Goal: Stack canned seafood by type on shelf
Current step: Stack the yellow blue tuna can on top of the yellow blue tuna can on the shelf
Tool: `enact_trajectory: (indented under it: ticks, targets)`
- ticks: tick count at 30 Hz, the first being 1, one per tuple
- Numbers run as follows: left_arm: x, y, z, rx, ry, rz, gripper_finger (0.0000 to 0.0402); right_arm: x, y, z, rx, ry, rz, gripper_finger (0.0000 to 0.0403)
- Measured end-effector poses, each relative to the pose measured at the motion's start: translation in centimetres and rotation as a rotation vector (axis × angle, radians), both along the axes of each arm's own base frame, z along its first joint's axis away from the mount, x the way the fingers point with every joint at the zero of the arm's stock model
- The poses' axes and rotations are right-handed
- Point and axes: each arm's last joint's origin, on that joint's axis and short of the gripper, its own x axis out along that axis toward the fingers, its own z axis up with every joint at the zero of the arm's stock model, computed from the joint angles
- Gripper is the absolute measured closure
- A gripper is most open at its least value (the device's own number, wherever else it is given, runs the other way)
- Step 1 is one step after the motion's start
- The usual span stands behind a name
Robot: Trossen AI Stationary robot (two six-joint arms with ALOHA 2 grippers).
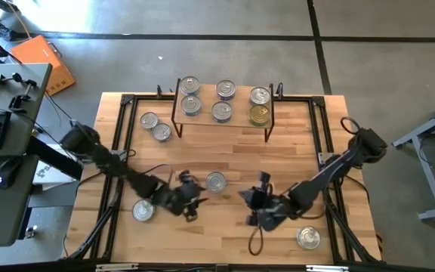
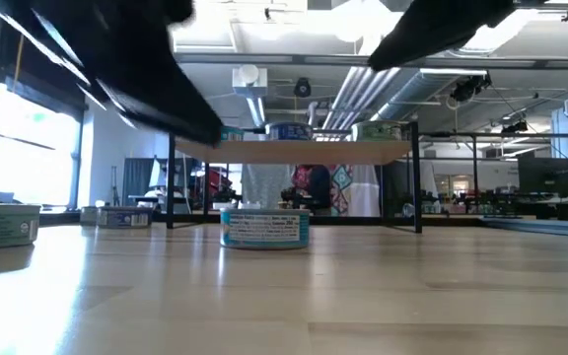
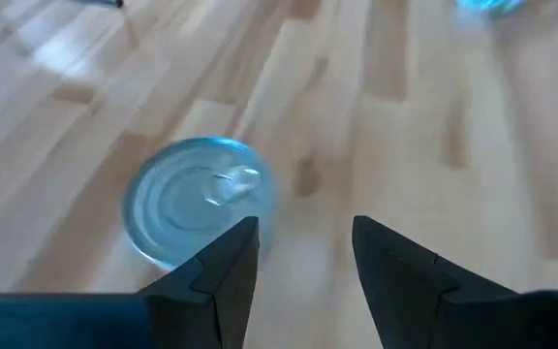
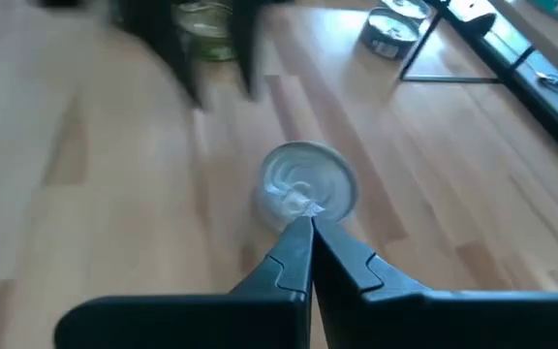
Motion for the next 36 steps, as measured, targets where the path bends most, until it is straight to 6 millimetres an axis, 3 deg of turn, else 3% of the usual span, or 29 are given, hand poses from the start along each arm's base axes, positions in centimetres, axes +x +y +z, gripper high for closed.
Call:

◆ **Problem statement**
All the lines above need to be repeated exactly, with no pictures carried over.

◆ **Your response**
Goal: Stack canned seafood by type on shelf
Current step: Stack the yellow blue tuna can on top of the yellow blue tuna can on the shelf
Tool: `enact_trajectory: (indented under it: ticks, targets)`
- ticks: tick count at 30 Hz, the first being 1, one per tuple
- Numbers run as follows: left_arm: x, y, z, rx, ry, rz, gripper_finger (0.0000 to 0.0402); right_arm: x, y, z, rx, ry, rz, gripper_finger (0.0000 to 0.0403)
- Measured end-effector poses, each relative to the pose measured at the motion's start: translation in centimetres and rotation as a rotation vector (axis × angle, radians), both along the axes of each arm's own base frame, z along its first joint's axis away from the mount, x the way the fingers point with every joint at the zero of the arm's stock model
- The poses' axes and rotations are right-handed
- Point and axes: each arm's last joint's origin, on that joint's axis and short of the gripper, its own x axis out along that axis toward the fingers, its own z axis up with every joint at the zero of the arm's stock model, computed from the joint angles
- Gripper is the absolute measured closure
- A gripper is most open at its least value (the device's own number, wherever else it is given, runs the other way)
- Step 1 is one step after the motion's start
- The usual span stands behind a name
Robot: Trossen AI Stationary robot (two six-joint arms with ALOHA 2 grippers).
Motion for the next 36 steps, as measured, targets where the path bends most, until it is straight to 6 millimetres an axis, 3 deg of turn, else 3% of the usual span, or 29 are given, hand poses from the start along each arm's base axes, positions in centimetres, axes +x +y +z, gripper high for closed.
Call:

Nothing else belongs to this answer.